AsiaCollect’s expansion to India is timely as it is estimated that unsecured consumer NPLs have risen 27 percent from 2014 until now, and is expected to continue to grow. India currently holds over US$150 billion in unsecured consumer NPLs.

POWERED Accelerator’s 6 women-led startups to get US$10K seed funding [press release]

POWERED Accelerator, an entrepreneurship programme in India focusing on women-led businesses in the energy value chain, has announced a seed funding of US$10,000 for 6 of the shortlisted startups from its first cohort of 10 startups.
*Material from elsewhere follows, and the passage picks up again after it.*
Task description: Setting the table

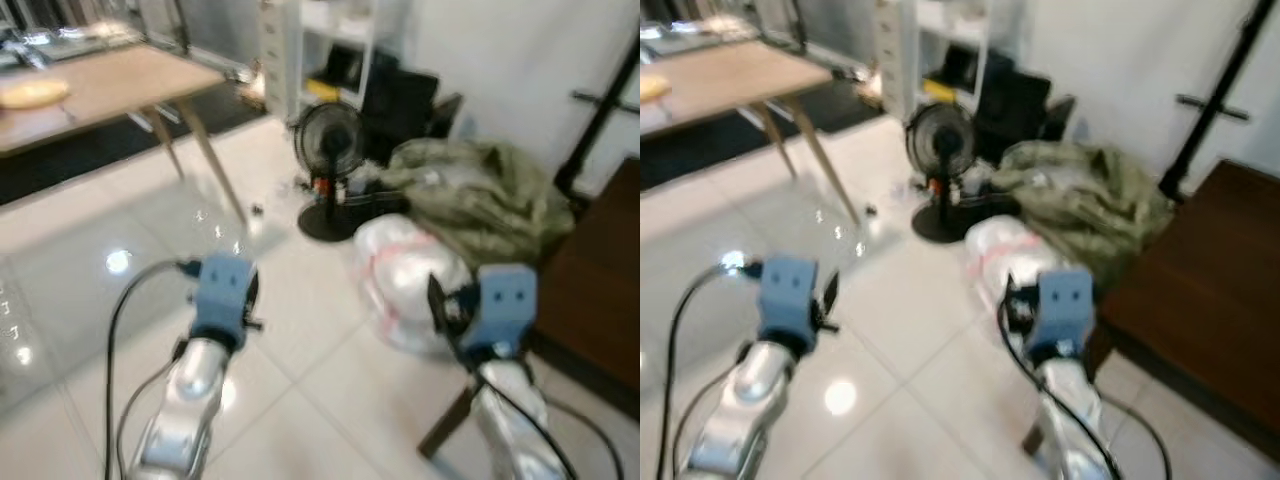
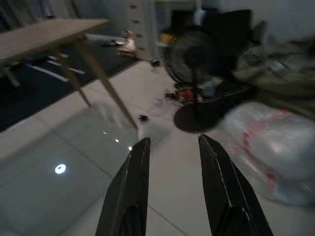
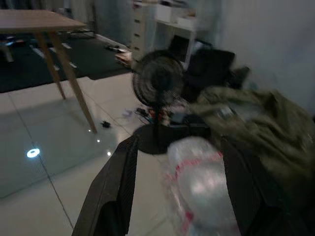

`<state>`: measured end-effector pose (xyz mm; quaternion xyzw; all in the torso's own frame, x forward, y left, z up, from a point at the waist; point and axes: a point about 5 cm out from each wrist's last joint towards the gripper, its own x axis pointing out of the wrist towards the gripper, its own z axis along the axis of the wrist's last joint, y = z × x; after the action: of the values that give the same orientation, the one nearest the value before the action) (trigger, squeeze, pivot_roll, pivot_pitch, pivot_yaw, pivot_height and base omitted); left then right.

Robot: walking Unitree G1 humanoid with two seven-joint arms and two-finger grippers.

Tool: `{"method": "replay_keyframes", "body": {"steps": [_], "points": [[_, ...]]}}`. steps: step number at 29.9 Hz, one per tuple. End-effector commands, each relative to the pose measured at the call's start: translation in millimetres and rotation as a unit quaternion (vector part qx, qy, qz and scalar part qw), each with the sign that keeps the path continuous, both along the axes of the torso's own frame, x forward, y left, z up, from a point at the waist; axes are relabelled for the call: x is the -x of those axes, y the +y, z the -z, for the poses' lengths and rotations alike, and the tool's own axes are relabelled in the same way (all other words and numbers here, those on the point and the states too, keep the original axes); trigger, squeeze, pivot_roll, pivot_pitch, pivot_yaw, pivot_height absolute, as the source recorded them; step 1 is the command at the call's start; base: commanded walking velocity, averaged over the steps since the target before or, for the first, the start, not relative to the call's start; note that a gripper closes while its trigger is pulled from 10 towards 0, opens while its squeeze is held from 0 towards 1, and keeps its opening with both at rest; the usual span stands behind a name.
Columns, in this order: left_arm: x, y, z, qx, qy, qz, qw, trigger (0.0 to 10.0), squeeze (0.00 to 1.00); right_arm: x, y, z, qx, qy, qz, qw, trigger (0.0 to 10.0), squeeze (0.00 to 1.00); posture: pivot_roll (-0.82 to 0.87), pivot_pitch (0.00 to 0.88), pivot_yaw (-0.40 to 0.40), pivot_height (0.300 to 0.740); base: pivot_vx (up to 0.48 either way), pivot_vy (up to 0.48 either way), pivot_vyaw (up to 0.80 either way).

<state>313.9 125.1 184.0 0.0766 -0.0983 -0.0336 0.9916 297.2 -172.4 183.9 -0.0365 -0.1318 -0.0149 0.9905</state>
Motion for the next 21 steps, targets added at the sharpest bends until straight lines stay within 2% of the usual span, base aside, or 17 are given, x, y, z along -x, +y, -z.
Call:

The six women led startups selected for the seed fund are: Cellerite Systems, Loans4SME,  HoneyComb Inventions, Kumudini Enterprises, Upcycler’s Lab, and Taru Naturals.

POWERED is a joint initiative of Shell Foundation (a UK based charity) the UK Government’s Department for International Development (DFID), Government of India’s Department for Science and Technology (DST); and managed by Zone Startups India.

The accelerator recently showcased its first cohort of women-led startups and their innovative technology solutions to an audience of investors, corporates, multilaterals, government representatives, and CSR heads at the India Habitat Centre.